» WHAT YOU NEED TO DO
The answer is the data repeated in full, with no pictures included.
══ MATERIAL SHOWN
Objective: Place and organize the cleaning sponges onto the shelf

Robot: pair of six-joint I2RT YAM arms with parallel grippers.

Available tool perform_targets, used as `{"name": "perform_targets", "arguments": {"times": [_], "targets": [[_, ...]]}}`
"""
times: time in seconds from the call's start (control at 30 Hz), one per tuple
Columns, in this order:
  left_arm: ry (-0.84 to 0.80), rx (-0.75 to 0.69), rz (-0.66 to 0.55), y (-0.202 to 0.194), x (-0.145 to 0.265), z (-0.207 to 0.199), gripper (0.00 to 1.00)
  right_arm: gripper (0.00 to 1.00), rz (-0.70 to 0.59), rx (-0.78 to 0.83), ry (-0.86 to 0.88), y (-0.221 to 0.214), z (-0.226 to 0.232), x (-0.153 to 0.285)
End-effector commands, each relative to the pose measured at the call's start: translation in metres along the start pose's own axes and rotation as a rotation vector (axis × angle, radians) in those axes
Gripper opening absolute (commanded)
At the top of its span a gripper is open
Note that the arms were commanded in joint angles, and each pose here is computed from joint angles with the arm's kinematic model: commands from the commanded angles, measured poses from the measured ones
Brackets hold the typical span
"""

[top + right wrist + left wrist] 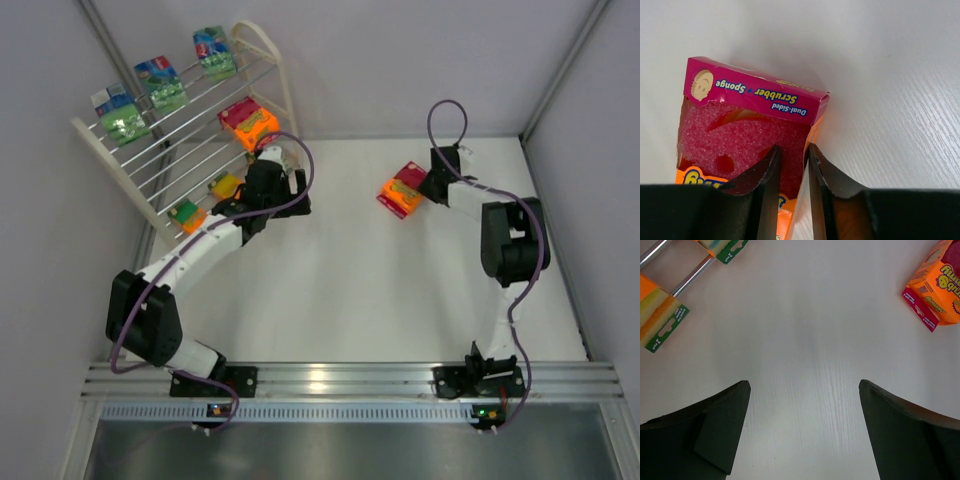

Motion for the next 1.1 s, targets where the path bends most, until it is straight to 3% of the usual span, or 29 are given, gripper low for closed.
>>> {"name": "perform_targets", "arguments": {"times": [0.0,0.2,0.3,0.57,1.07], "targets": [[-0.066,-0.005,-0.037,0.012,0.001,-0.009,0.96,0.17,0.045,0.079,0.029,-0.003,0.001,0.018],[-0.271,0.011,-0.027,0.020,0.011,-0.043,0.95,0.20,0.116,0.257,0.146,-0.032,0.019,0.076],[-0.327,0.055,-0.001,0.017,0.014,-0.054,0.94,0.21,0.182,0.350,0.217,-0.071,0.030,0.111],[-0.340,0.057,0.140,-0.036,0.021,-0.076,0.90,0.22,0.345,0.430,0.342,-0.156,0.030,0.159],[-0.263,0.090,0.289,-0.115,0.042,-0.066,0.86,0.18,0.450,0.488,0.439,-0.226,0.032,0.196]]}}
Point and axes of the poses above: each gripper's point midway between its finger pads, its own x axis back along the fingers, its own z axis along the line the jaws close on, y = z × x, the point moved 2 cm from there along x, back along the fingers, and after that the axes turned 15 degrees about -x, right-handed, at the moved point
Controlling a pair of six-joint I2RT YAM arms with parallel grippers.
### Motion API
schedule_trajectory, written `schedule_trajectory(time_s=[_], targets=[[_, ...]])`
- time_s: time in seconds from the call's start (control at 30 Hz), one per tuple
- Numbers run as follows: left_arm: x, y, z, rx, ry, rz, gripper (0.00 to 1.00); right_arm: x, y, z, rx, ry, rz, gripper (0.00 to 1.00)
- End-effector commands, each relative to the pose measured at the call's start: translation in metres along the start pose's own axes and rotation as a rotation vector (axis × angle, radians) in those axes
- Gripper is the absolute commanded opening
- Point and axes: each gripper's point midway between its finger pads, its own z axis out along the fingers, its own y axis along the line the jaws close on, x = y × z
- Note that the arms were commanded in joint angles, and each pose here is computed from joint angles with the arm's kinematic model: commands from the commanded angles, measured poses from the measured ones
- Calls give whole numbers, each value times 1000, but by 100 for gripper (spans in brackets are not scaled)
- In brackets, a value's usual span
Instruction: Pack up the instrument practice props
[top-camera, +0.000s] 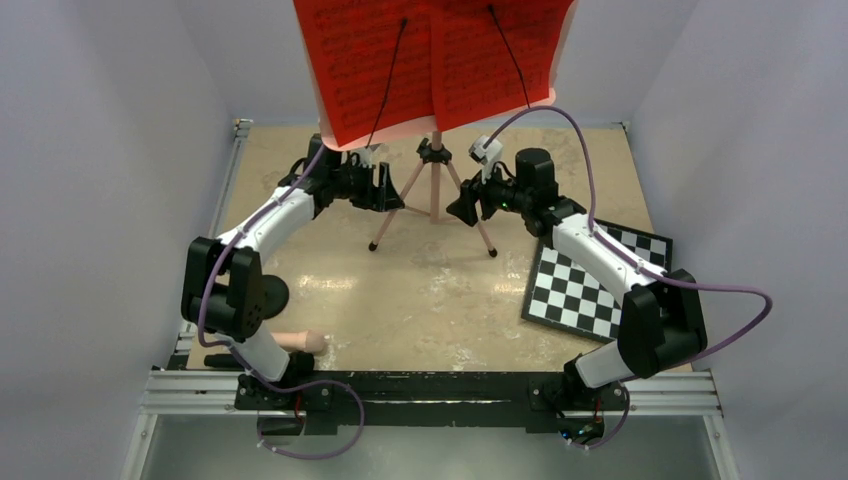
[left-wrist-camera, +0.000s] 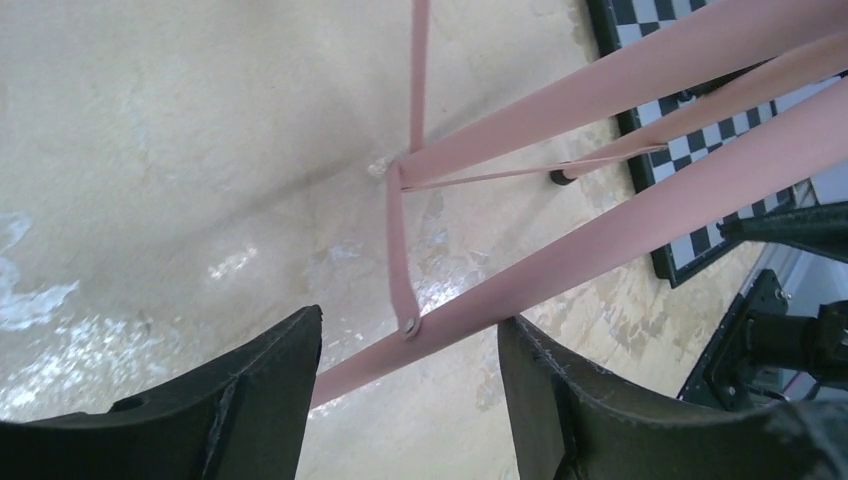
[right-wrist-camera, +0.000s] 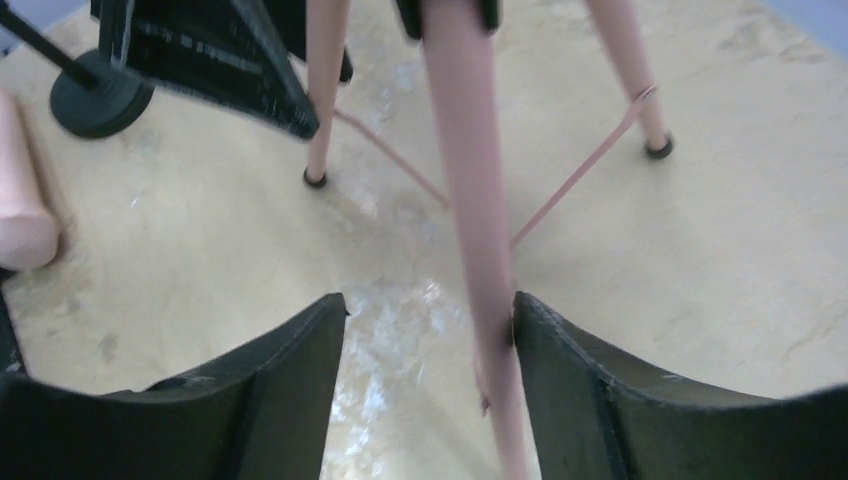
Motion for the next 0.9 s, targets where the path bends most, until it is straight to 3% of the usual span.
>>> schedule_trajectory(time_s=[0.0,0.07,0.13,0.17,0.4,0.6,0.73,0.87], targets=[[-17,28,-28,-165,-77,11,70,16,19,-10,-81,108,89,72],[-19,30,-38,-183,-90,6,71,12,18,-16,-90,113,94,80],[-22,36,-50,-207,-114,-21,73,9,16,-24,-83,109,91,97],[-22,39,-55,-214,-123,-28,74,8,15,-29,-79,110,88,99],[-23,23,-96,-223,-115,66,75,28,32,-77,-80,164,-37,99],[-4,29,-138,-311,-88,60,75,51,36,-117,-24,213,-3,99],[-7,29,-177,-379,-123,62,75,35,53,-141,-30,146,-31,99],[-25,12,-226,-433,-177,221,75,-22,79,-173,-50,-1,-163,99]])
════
» PROBLEM SOLUTION
Objective: Place and organize the cleaning sponges onto the shelf

Robot: pair of six-joint I2RT YAM arms with parallel grippers.

Available tool perform_targets, used as `{"name": "perform_targets", "arguments": {"times": [_], "targets": [[_, ...]]}}`
"""
times: time in seconds from the call's start (control at 30 Hz), one per tuple
Columns, in this order:
  left_arm: ry (-0.84 to 0.80), rx (-0.75 to 0.69), rz (-0.66 to 0.55), y (-0.202 to 0.194), x (-0.145 to 0.265), z (-0.207 to 0.199), gripper (0.00 to 1.00)
  right_arm: gripper (0.00 to 1.00), rz (-0.70 to 0.59), rx (-0.78 to 0.83), ry (-0.86 to 0.88), y (-0.221 to 0.214), z (-0.226 to 0.232), x (-0.153 to 0.285)
End-effector commands, each relative to the pose measured at the call's start: translation in metres along the start pose's own axes and rotation as a rotation vector (axis × angle, radians) in those axes
Gripper opening absolute (commanded)
At the top of its span a gripper is open
Note that the arms were commanded in joint angles, and each pose here is computed from joint angles with the arm's kinematic model: commands from the commanded angles, measured poses from the measured ones
Brackets hold the typical span
"""

[top + right wrist + left wrist] 

Motion for the next 1.1 s, targets where the path bends most, until it is straight to 3% of the usual span, or 29 are given, gripper low for closed.
>>> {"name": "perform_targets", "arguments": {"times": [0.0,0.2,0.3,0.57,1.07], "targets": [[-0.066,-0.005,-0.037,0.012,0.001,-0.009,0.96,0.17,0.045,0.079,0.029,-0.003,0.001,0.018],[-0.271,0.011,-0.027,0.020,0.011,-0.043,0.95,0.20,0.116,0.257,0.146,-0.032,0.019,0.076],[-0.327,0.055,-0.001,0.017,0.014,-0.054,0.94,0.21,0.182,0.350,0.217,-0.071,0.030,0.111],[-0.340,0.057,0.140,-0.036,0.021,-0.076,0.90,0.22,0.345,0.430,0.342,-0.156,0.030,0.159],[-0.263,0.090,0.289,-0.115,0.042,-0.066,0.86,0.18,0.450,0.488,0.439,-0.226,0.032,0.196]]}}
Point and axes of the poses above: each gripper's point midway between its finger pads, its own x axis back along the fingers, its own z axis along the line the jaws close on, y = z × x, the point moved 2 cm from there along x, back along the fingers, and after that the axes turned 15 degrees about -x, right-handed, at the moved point
Controlling a pair of six-joint I2RT YAM arms with parallel grippers.
### Motion API
schedule_trajectory, written `schedule_trajectory(time_s=[_], targets=[[_, ...]])`
- time_s: time in seconds from the call's start (control at 30 Hz), one per tuple
- Numbers run as follows: left_arm: x, y, z, rx, ry, rz, gripper (0.00 to 1.00); right_arm: x, y, z, rx, ry, rz, gripper (0.00 to 1.00)
- End-effector commands, each relative to the pose measured at the call's start: translation in metres along the start pose's own axes and rotation as a rotation vector (axis × angle, radians) in those axes
- Gripper is the absolute commanded opening
- Point and axes: each gripper's point midway between its finger pads, its own z axis out along the fingers, its own y axis along the line the jaws close on, x = y × z
- Note that the arms were commanded in joint angles, and each pose here is computed from joint angles with the arm's kinematic model: commands from the commanded angles, measured poses from the measured ones
- Calls give whole numbers, each value times 1000, but by 100 for gripper (spans in brackets are not scaled)
- In brackets, a value's usual span
Instruction: Pack up the instrument practice props
[top-camera, +0.000s] 
[left-wrist-camera, +0.000s] 
[right-wrist-camera, +0.000s] 
Motion for the next 0.9 s, targets where the path bends most, until it is straight to 3% of the usual span.
>>> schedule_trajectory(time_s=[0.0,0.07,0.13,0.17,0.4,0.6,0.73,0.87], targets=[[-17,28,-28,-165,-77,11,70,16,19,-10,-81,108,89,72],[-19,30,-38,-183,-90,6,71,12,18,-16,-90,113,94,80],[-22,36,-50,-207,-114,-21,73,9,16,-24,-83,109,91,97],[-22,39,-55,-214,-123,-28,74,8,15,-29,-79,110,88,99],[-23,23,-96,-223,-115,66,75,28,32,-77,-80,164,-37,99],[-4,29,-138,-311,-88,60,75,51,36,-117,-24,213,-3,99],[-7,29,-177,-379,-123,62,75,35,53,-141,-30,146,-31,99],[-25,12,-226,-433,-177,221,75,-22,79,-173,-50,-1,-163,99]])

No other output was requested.